# SUPPLIED MATERIAL:
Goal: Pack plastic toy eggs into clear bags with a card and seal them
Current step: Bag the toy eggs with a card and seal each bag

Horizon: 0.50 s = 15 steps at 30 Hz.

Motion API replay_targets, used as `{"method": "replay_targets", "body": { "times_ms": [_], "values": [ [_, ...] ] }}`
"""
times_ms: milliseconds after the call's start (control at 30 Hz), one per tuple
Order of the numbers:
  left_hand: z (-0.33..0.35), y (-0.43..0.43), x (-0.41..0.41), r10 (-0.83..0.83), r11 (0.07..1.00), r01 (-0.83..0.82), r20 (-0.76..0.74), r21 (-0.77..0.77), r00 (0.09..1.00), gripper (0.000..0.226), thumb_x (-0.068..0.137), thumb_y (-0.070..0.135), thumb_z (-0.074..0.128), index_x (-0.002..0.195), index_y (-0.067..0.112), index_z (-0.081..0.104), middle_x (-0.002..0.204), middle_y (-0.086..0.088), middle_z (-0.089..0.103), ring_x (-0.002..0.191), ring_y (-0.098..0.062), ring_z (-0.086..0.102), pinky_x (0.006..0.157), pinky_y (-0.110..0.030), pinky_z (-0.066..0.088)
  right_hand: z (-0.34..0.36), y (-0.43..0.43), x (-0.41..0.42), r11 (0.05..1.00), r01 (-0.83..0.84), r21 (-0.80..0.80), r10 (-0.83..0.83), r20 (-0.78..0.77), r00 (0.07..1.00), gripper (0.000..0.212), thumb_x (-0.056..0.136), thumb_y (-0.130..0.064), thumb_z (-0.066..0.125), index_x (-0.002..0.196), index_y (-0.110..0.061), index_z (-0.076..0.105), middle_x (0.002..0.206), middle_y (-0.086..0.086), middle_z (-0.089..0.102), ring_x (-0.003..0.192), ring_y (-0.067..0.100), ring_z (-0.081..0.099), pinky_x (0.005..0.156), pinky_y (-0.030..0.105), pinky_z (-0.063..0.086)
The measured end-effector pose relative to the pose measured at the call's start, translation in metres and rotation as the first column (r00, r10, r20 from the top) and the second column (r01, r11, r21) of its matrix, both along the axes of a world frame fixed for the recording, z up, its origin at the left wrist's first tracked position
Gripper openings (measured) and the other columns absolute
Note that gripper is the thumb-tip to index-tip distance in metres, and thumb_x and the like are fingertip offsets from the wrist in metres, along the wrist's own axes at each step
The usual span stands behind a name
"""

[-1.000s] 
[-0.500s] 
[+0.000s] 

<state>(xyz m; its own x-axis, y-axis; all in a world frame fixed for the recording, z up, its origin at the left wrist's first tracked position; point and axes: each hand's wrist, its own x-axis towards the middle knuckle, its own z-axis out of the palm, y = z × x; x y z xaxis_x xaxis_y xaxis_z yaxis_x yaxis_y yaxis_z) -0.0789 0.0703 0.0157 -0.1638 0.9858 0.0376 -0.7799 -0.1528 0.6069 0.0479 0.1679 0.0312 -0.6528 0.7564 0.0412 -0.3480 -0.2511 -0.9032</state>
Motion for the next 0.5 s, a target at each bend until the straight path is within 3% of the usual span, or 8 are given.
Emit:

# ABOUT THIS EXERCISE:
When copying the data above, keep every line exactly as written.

# TASK RESULT:
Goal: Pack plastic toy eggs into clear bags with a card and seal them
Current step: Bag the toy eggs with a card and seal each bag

Horizon: 0.50 s = 15 steps at 30 Hz.

Motion API replay_targets, used as `{"method": "replay_targets", "body": { "times_ms": [_], "values": [ [_, ...] ] }}`
"""
times_ms: milliseconds after the call's start (control at 30 Hz), one per tuple
Order of the numbers:
  left_hand: z (-0.33..0.35), y (-0.43..0.43), x (-0.41..0.41), r10 (-0.83..0.83), r11 (0.07..1.00), r01 (-0.83..0.82), r20 (-0.76..0.74), r21 (-0.77..0.77), r00 (0.09..1.00), gripper (0.000..0.226), thumb_x (-0.068..0.137), thumb_y (-0.070..0.135), thumb_z (-0.074..0.128), index_x (-0.002..0.195), index_y (-0.067..0.112), index_z (-0.081..0.104), middle_x (-0.002..0.204), middle_y (-0.086..0.088), middle_z (-0.089..0.103), ring_x (-0.002..0.191), ring_y (-0.098..0.062), ring_z (-0.086..0.102), pinky_x (0.006..0.157), pinky_y (-0.110..0.030), pinky_z (-0.066..0.088)
  right_hand: z (-0.34..0.36), y (-0.43..0.43), x (-0.41..0.42), r11 (0.05..1.00), r01 (-0.83..0.84), r21 (-0.80..0.80), r10 (-0.83..0.83), r20 (-0.78..0.77), r00 (0.07..1.00), gripper (0.000..0.212), thumb_x (-0.056..0.136), thumb_y (-0.130..0.064), thumb_z (-0.066..0.125), index_x (-0.002..0.196), index_y (-0.110..0.061), index_z (-0.076..0.105), middle_x (0.002..0.206), middle_y (-0.086..0.086), middle_z (-0.089..0.102), ring_x (-0.003..0.192), ring_y (-0.067..0.100), ring_z (-0.081..0.099), pinky_x (0.005..0.156), pinky_y (-0.030..0.105), pinky_z (-0.063..0.086)
The measured end-effector pose relative to the pose measured at the call's start, translation in metres and rotation as the first column (r00, r10, r20 from the top) and the second column (r01, r11, r21) of its matrix, both along the axes of a world frame fixed for the recording, z up, its origin at the left wrist's first tracked position
Gripper openings (measured) and the other columns absolute
Note that gripper is the thumb-tip to index-tip distance in metres, and thumb_x and the like are fingertip offsets from the wrist in metres, along the wrist's own axes at each step
The usual span stands behind a name
"""

[-1.000s] 
[-0.500s] 
[+0.000s] 

<state>(xyz m; its own x-axis, y-axis; all in a world frame fixed for the recording, z up, its origin at the left wrist's first tracked position; point and axes: each hand's wrist, its own x-axis towards the middle knuckle, its own z-axis out of the palm, y = z × x; x y z xaxis_x xaxis_y xaxis_z yaxis_x yaxis_y yaxis_z) -0.0789 0.0703 0.0157 -0.1638 0.9858 0.0376 -0.7799 -0.1528 0.6069 0.0479 0.1679 0.0312 -0.6528 0.7564 0.0412 -0.3480 -0.2511 -0.9032</state>
Motion for the next 0.5 s, a target at each bend until the straight path is within 3% of the usual span, or 8 are given.
Emit:

No more output will be added to the exercise.